Here. Price is 50. You add 1. Now it goes to 51. You add 1. Now it goes to 52. You add 1. Now it goes to 51. Last position closed. Now it goes back to 52. Do you add another one? Now it goes back to 51. You have a number of losses. Now it goes to 52. Do you add another one? Now it goes to 53.
To what extent do you let it go back and forth in the middle?
You should take the opportunity of suggesting a better way forward, at least because it might help me improve what I'm doing.
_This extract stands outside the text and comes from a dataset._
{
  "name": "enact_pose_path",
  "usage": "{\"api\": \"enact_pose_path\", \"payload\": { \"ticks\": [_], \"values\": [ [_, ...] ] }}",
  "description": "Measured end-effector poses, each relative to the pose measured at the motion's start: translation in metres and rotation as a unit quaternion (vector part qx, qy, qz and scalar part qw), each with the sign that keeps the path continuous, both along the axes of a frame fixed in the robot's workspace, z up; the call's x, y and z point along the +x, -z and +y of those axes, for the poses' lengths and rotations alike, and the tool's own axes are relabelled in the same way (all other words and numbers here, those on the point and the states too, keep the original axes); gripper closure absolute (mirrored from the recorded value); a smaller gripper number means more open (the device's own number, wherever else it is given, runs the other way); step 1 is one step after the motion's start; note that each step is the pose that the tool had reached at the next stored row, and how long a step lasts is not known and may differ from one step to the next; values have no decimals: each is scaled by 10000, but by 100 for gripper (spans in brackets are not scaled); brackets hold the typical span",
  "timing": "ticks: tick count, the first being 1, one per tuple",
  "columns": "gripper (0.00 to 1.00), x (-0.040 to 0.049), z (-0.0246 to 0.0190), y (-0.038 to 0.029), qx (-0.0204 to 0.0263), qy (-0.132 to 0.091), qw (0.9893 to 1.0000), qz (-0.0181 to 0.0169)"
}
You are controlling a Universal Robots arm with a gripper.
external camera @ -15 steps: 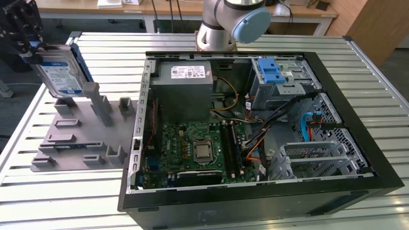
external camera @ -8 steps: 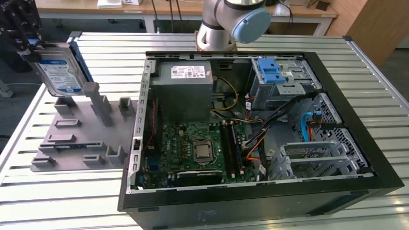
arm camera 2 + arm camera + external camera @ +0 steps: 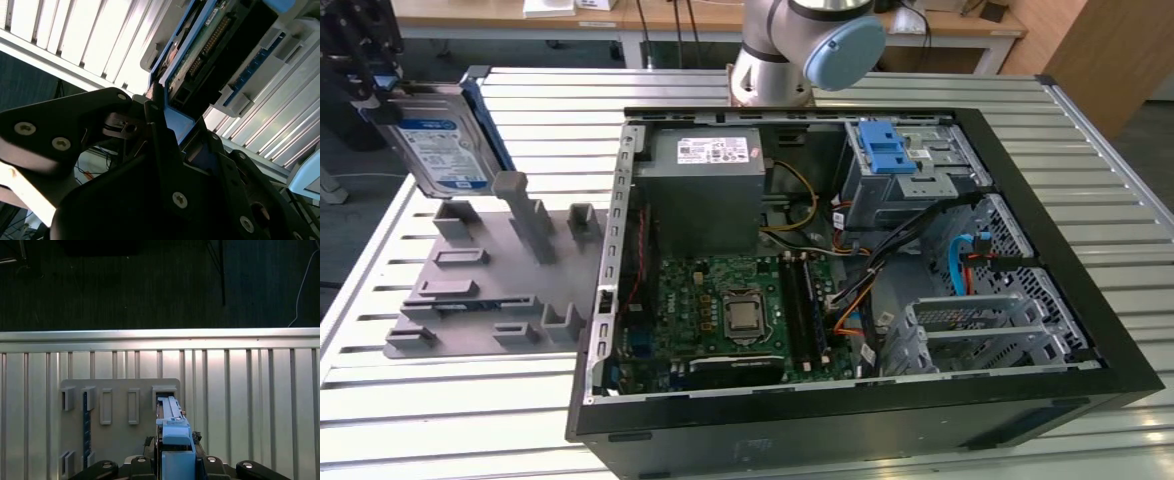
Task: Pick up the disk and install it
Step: 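Pick up the disk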
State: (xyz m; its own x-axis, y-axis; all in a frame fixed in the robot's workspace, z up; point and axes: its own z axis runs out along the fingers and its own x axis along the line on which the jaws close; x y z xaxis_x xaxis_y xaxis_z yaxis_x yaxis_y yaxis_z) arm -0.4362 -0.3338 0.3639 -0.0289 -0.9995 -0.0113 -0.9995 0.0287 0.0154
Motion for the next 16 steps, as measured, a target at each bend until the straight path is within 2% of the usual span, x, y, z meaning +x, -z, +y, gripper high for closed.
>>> {"api": "enact_pose_path", "payload": {
  "ticks": [16],
  "values": [
    [64,0,2,-128,0,0,10000,0]
  ]
}}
Let's suppose price is at 50 and already in a consistent uptrend. We enter long at 50 and the TA conveniently suggests a SL at 49. Let's suppose price continues upwards to 56 without any significant correction but then drops to 55.
What I would do is buy at 50, 51, 52, 53, 54, 55 and 56. The SL on all open trades is always set at 1 below the highest new entry price. When the 56 trade opens, all the stops are at 55. Now price drops back to 55, and all trades close simultaneously.
My net profit from the 7 trades is 5 + 4 + 3 + 2 +1 +0 -1 = 14. That's 14pts from a maximum move of 6, and a stopped out price of +5, and achieved with no account capital risk greater than 1 at any point. If these things mean anything, that's a r:r of 1:14.
Please go ahead and outline an alternative strategy given the same uptrend scenario that matches this without greater risk and with at least equivalent r:r.